Lebensgefährtin mit Handgranate bedroht - Polizei nimmt 28-Jährigen fest und hebt Waffenlager aus

In Nittel hat ein 28-jähriger Waffennarr am Wochenende seine Lebensgefährtin mit einer Handgranate bedroht. Die Polizei nahm den Mann fest und fand bei einer Durchsuchung ein umfangreiches Waffenlager.

Wie die Trierer Polizei am Dienstag berichtete, hatten Angehörige die Polizei eingeschaltet. Die Lebensgefährtin wollte sich von dem 28-Jährigen trennen. Da bedrohte er sie mit einer Handgranate. Die Polizei nahm den Mann am frühen Montagmorgen fest.
In der gemeinsamen Wohnung stellten Beamte der Polizeiinspektion Saarburg eine Handgranate und ein Maschinengewehr sowie 40 Schuss scharfe Munition sicher. Die Granate und das MG waren laut Polizei nicht funktionsfähig. Bei den Ermittlungen stellte sich dann heraus, dass der Tatverdächtige bei seinen Eltern in einem kleinen Ort an der Obermosel weitere Waffen und Munition gelagert haben könnte.

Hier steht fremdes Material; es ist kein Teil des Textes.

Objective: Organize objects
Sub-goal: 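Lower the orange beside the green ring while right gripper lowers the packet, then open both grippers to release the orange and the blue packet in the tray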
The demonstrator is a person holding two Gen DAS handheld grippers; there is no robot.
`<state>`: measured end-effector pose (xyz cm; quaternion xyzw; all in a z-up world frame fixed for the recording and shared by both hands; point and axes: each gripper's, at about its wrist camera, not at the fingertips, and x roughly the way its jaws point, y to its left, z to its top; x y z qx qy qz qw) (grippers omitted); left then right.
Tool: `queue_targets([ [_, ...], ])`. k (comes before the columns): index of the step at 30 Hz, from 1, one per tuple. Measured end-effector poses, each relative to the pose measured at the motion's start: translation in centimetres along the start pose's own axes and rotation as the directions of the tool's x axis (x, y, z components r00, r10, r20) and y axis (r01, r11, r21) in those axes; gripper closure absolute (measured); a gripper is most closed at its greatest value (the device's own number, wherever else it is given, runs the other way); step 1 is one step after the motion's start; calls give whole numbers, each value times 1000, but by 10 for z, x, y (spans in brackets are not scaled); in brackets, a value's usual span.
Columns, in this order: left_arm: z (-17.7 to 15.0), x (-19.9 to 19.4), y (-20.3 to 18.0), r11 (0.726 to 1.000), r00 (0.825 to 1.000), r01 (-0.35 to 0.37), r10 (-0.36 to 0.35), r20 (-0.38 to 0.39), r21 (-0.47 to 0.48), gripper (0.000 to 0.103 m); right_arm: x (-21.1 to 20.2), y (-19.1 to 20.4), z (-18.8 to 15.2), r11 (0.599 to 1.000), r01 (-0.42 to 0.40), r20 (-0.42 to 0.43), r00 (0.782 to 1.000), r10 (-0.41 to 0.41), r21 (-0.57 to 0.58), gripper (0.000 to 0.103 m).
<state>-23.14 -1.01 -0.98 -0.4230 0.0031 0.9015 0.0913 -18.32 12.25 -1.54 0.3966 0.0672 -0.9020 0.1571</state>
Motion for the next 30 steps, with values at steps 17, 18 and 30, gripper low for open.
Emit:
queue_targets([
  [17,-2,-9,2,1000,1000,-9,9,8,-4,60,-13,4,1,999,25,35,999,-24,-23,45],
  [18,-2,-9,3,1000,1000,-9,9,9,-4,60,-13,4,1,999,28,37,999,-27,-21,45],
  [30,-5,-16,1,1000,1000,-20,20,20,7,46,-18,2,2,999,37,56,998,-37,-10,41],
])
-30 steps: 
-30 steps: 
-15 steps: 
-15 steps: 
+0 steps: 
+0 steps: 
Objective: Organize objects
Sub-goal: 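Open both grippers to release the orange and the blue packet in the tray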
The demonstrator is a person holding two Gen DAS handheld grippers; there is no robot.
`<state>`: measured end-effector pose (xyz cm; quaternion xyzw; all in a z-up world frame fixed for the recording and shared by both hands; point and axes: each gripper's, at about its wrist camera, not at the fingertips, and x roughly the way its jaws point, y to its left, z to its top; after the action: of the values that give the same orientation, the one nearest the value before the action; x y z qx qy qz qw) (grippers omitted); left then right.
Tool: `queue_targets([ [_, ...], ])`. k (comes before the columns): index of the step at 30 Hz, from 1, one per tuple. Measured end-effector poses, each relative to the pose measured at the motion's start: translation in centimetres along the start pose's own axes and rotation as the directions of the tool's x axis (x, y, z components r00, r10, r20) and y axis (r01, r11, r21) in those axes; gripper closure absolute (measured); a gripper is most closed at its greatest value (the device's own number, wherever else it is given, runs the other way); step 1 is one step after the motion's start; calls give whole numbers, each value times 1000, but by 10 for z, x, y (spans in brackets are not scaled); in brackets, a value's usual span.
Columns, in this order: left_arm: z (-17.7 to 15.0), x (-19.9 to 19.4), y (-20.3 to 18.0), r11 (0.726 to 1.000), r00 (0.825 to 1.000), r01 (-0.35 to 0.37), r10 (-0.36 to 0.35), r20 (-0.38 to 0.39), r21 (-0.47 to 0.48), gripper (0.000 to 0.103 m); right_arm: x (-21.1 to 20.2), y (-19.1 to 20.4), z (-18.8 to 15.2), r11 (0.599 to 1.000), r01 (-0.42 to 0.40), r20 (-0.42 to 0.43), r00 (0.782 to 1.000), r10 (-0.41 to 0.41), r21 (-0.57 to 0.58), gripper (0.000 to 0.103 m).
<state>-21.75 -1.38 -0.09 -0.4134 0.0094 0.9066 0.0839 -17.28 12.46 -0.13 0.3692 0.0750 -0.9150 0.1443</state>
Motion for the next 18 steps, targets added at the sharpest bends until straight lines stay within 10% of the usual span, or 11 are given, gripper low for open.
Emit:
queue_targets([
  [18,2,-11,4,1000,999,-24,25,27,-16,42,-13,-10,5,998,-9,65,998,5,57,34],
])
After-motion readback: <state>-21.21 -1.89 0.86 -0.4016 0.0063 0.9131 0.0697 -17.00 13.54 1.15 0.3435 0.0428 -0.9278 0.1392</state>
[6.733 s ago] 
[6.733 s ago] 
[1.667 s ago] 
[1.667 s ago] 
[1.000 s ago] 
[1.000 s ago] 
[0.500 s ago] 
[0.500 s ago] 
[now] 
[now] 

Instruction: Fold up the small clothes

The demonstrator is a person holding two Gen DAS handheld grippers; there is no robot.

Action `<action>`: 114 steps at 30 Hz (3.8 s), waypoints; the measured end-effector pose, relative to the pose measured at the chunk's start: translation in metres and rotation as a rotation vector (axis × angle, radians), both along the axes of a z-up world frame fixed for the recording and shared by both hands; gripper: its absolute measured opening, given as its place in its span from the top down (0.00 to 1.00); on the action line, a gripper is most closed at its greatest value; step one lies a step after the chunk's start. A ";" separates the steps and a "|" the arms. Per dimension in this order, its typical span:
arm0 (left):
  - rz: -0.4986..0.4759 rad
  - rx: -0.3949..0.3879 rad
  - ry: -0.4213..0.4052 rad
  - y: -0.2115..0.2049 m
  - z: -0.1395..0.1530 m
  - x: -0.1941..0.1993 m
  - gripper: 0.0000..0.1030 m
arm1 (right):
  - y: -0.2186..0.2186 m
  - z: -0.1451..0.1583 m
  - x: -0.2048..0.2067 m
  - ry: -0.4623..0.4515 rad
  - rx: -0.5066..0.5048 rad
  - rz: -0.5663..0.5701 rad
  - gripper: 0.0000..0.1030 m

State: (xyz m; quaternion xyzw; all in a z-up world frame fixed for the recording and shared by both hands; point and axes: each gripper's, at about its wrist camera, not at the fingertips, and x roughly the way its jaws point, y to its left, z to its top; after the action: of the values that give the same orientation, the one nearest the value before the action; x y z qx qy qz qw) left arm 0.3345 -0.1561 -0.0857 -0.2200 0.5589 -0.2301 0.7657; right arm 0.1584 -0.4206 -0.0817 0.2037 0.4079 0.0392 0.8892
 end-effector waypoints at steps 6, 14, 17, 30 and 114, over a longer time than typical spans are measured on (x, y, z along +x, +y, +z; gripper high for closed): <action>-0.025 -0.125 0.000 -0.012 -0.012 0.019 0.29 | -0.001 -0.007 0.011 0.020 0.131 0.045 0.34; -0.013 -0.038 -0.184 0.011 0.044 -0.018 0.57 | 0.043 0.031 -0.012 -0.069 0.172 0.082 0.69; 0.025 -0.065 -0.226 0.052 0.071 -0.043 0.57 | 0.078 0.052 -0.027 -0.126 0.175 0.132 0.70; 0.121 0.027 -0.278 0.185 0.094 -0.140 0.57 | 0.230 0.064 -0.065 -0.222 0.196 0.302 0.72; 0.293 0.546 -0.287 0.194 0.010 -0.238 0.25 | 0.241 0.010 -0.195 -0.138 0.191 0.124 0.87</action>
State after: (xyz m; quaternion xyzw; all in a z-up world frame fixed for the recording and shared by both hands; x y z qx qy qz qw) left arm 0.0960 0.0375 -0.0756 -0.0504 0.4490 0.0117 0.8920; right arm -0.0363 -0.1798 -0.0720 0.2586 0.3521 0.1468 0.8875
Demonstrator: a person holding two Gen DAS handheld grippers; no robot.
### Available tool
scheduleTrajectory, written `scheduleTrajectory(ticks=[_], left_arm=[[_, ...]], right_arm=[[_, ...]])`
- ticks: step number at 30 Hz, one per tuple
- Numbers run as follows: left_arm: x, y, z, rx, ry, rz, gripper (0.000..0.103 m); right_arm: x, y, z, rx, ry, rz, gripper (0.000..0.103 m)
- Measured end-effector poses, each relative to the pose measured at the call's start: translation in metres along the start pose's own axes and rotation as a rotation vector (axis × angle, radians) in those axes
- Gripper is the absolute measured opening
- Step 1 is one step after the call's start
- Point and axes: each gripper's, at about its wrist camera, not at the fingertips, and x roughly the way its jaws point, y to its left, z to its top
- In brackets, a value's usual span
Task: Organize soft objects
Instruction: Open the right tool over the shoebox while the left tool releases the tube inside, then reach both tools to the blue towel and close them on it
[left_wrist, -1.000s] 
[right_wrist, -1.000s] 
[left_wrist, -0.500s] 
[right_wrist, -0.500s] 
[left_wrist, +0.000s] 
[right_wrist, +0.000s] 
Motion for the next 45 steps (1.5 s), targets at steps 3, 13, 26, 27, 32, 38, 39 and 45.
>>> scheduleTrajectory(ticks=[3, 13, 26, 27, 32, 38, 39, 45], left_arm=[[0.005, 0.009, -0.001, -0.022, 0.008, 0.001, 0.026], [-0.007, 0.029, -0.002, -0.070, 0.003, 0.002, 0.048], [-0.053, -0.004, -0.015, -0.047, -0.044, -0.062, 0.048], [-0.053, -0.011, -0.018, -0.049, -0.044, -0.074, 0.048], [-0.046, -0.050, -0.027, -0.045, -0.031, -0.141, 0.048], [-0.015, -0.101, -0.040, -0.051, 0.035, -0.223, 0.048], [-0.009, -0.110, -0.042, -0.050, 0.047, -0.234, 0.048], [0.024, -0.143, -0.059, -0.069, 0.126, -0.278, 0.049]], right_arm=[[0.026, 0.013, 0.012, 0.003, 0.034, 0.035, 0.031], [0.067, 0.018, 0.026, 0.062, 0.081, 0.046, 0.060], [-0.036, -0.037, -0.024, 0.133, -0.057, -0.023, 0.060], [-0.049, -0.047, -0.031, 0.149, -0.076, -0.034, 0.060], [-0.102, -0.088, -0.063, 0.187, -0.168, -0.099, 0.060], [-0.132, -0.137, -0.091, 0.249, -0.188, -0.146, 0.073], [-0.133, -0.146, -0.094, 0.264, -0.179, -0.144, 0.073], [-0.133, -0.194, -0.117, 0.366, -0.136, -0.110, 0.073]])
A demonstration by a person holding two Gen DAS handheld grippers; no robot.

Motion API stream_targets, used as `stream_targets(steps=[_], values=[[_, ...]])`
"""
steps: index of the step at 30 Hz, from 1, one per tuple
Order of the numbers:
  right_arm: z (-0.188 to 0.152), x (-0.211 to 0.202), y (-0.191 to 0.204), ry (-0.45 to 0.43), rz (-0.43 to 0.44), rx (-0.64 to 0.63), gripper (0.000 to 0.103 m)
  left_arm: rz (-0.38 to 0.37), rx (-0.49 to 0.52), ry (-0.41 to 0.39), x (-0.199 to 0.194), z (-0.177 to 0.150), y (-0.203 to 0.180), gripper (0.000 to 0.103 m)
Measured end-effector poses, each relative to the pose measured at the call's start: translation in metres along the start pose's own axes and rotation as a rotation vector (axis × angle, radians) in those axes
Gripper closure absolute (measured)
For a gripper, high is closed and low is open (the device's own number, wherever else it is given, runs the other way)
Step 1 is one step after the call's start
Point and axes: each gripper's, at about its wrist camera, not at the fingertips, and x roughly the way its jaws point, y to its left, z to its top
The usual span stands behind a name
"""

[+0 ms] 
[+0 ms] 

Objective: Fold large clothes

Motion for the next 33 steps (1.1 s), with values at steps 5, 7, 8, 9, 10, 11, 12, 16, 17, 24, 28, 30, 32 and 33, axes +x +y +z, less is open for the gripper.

Bei der Durchsuchung des Anwesens durch Polizei und Experten des Landeskriminalamtes wurden eine Panzerfaust, Panzergranaten sowie größere Mengen Munition und Munitionsteile, Schwarzpulver und Magazine gefunden. Dabei handelt es sich nach erster Einschätzung der Polizei um Waffen und Munition aus dem Zweiten Weltkrieg, die im Boden gefunden wurden. Sie wurden vom Kampfmittelräumdienst entsorgt. Die Polizei kann noch nicht sicher sagen, ob nur der 28-Jährige für das Waffenlager verantwortlich ist und welche Gefahr davon ausging.
Den 28-Jährigen erwartet nun ein Strafverfahren wegen Verdachts der Bedrohung und Freiheitsberaubung und wegen Verstoßes gegen das Waffen-, Sprengstoff- und Kriegswaffenkontrollgesetz. Der Tatverdächtige wurde am Dienstag auf Antrag der zuständigen Staatsanwaltschaft Trier dem Ermittlungsrichter vorgeführt, der Haftbefehl erließ.